=== DATA TO USE ===

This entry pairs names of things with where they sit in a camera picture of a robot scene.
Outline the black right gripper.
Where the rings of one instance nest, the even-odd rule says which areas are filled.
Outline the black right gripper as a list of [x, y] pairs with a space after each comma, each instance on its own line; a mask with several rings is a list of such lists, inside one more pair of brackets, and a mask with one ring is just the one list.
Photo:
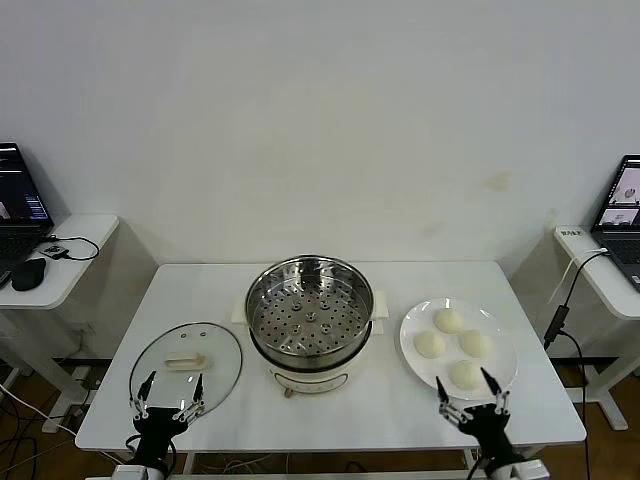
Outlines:
[[498, 381], [481, 367], [480, 371], [495, 397], [495, 405], [477, 405], [460, 409], [449, 398], [441, 380], [436, 377], [439, 414], [459, 430], [474, 437], [489, 469], [498, 469], [516, 462], [516, 451], [505, 428], [510, 419], [508, 403], [510, 392], [503, 390]]

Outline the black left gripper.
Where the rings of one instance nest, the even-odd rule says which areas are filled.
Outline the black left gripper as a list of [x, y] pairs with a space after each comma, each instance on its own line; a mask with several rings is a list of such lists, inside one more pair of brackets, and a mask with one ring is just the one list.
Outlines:
[[171, 460], [177, 461], [177, 448], [173, 439], [184, 433], [189, 423], [202, 414], [206, 403], [203, 400], [203, 375], [200, 374], [194, 389], [192, 400], [182, 408], [149, 407], [149, 397], [156, 371], [152, 371], [141, 383], [135, 396], [129, 403], [133, 409], [133, 426], [139, 438], [134, 454], [136, 464], [162, 464], [168, 453]]

===

• WORK INSTRUCTIONS: Count every line of the records that holds the string "left". Write only the total.

• TASK SOLUTION: 2